PROBLEM DETAILS: Which lines of the entries contain the string "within"? Please find them and copy them.

Records from a data source:
####################

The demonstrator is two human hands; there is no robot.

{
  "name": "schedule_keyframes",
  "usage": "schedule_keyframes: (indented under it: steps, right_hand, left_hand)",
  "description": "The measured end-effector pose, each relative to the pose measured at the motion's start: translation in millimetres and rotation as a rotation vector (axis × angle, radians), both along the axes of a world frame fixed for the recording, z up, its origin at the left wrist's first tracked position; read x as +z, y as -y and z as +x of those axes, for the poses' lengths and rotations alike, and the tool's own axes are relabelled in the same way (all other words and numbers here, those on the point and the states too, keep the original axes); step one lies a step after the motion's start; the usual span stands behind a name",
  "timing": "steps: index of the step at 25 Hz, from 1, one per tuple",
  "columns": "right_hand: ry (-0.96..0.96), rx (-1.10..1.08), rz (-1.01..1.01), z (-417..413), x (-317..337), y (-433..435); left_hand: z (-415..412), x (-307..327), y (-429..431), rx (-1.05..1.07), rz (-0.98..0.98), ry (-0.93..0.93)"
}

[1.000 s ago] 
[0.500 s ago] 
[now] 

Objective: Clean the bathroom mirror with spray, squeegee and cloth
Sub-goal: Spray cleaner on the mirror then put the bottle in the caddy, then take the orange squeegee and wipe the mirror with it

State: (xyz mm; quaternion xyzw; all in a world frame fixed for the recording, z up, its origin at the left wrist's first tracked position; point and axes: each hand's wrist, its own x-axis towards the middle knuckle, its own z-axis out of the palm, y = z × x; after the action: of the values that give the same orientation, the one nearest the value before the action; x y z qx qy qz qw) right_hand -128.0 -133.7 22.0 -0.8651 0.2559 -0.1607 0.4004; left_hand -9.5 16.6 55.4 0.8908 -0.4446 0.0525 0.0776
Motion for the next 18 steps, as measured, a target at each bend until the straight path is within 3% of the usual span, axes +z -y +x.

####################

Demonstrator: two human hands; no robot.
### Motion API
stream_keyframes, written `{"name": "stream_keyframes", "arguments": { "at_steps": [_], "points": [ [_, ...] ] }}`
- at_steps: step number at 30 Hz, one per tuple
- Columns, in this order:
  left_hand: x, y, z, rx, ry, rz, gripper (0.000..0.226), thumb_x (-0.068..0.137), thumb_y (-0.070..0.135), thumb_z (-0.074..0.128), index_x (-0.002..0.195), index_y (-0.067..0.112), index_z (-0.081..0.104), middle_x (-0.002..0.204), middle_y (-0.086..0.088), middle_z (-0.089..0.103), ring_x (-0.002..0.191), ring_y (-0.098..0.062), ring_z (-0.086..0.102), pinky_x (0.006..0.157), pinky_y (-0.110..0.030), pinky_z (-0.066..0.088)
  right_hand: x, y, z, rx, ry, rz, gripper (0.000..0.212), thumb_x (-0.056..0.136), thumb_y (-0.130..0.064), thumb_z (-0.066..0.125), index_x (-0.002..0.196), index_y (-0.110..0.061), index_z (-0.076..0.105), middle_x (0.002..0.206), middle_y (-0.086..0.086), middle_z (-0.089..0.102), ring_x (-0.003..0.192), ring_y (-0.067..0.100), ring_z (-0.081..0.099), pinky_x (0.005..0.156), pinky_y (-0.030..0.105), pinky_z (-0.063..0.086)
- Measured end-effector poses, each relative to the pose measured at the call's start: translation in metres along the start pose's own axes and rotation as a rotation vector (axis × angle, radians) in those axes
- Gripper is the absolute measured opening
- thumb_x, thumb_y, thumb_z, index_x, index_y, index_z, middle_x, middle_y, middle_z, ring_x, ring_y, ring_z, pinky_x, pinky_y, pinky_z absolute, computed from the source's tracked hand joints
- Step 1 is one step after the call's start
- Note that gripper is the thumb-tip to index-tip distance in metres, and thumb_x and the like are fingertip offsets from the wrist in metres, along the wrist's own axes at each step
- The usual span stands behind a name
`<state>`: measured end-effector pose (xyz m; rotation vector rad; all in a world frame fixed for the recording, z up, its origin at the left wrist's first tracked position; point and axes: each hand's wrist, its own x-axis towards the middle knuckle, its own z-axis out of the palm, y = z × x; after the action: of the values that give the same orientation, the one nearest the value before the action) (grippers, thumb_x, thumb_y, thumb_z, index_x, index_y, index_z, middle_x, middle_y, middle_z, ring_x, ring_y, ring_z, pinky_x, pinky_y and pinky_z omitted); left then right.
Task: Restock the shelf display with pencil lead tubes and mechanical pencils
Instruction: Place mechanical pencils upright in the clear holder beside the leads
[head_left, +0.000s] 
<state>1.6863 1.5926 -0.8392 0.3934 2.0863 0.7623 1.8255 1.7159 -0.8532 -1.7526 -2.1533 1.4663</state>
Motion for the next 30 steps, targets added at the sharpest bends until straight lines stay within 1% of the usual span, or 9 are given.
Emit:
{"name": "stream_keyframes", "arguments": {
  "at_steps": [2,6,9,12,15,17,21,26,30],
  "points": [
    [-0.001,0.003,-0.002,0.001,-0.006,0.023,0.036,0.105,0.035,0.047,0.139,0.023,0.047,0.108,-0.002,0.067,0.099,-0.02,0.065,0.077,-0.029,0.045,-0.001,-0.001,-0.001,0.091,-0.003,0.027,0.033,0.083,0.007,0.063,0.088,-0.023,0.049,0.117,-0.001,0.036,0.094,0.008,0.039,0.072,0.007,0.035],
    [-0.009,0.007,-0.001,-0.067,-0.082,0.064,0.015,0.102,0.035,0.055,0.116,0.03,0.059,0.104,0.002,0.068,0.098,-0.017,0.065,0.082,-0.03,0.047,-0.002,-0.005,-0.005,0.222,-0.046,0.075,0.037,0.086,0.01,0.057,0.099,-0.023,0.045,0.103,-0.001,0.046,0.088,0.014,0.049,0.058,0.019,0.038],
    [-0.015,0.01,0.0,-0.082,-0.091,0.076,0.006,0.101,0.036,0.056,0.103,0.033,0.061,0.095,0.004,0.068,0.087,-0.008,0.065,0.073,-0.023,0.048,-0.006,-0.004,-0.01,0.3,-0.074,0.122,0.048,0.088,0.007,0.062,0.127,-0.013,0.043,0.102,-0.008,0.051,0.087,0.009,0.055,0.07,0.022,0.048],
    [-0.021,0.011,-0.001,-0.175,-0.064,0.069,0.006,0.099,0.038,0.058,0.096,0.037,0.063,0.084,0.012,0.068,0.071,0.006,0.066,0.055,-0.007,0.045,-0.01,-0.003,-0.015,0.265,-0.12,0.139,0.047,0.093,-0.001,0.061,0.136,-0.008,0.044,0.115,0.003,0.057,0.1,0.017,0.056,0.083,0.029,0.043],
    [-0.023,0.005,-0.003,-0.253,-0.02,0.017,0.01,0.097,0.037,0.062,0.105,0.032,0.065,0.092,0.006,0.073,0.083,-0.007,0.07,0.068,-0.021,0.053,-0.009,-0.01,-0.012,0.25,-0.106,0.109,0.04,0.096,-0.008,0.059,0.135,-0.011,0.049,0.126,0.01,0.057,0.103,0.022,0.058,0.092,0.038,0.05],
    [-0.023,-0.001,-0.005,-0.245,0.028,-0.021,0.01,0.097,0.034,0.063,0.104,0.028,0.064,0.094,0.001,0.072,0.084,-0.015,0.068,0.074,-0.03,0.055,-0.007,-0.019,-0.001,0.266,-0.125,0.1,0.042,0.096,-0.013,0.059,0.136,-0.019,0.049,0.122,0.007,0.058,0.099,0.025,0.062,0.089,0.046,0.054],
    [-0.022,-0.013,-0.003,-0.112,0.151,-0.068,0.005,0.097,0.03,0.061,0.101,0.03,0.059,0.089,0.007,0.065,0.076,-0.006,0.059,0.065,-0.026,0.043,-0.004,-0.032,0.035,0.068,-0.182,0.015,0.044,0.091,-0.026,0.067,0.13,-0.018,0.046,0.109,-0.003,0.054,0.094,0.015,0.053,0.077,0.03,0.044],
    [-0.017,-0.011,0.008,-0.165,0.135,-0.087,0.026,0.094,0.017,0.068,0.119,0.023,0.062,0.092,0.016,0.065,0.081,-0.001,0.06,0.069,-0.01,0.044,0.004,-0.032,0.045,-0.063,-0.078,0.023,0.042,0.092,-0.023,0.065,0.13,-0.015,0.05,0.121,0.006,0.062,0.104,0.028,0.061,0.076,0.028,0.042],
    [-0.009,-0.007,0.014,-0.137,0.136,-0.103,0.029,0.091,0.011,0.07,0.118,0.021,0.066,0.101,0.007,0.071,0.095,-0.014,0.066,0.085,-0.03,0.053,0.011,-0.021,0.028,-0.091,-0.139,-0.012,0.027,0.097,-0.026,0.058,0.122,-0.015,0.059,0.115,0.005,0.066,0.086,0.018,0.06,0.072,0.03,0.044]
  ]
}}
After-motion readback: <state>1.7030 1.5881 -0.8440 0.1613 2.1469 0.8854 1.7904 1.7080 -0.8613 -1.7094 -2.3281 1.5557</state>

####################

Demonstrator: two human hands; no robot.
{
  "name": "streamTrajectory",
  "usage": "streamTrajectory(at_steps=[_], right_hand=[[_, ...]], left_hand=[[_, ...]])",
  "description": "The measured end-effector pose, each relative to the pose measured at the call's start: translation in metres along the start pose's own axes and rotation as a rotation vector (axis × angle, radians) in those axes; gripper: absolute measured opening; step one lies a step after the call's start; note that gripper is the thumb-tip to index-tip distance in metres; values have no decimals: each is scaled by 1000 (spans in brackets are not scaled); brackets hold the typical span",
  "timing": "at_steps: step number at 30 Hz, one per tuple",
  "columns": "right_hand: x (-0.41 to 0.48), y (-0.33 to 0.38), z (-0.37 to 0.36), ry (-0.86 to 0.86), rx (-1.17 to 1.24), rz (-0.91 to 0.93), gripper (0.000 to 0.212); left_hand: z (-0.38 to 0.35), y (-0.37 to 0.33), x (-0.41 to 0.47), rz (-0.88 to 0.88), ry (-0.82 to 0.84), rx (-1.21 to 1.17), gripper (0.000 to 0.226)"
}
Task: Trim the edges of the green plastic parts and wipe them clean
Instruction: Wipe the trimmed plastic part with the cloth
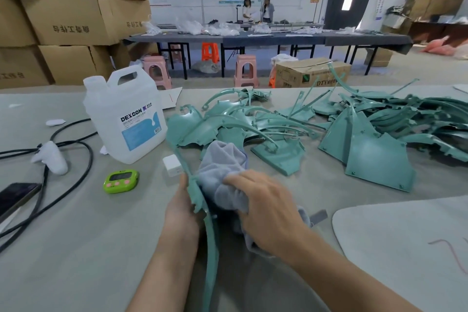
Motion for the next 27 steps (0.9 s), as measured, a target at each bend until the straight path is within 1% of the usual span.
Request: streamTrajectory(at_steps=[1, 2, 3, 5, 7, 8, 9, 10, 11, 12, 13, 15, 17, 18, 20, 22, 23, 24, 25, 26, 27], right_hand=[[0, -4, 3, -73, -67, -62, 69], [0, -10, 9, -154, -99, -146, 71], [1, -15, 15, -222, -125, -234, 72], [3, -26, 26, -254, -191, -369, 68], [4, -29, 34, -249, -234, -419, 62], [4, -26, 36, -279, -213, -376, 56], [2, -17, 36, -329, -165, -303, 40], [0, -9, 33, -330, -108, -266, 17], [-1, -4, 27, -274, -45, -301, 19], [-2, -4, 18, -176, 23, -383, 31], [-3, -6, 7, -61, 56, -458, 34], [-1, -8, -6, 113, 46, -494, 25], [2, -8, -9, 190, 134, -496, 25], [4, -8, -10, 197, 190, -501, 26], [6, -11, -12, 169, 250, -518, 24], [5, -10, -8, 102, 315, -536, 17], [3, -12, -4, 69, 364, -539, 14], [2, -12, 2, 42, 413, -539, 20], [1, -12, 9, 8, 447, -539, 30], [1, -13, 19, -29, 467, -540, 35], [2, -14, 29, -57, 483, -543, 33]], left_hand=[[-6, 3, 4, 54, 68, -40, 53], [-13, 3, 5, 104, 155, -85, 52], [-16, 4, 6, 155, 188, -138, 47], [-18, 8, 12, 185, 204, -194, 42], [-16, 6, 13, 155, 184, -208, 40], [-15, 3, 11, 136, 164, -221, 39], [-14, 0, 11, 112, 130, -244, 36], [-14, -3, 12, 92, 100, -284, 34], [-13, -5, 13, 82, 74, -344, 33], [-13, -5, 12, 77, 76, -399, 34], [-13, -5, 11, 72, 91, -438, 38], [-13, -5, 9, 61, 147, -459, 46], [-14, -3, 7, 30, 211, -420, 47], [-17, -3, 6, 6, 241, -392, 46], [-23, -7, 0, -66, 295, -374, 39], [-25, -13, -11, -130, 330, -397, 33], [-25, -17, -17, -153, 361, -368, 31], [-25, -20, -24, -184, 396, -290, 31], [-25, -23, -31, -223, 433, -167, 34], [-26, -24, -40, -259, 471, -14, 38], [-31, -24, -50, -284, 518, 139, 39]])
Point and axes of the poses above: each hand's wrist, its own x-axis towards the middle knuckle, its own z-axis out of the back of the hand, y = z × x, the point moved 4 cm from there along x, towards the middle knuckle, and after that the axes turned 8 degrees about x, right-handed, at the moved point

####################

EXPECTED ANSWER:
Motion for the next 18 steps, as measured, a target at each bend until the straight path is within 3% of the usual span, axes +z -y +x.
Motion for the next 30 steps, targets added at the sharpest bends until straight lines stay within 1% of the usual span, or 9 are given.
Motion for the next 27 steps (0.9 s), as measured, a target at each bend until the straight path is within 1% of the usual span.

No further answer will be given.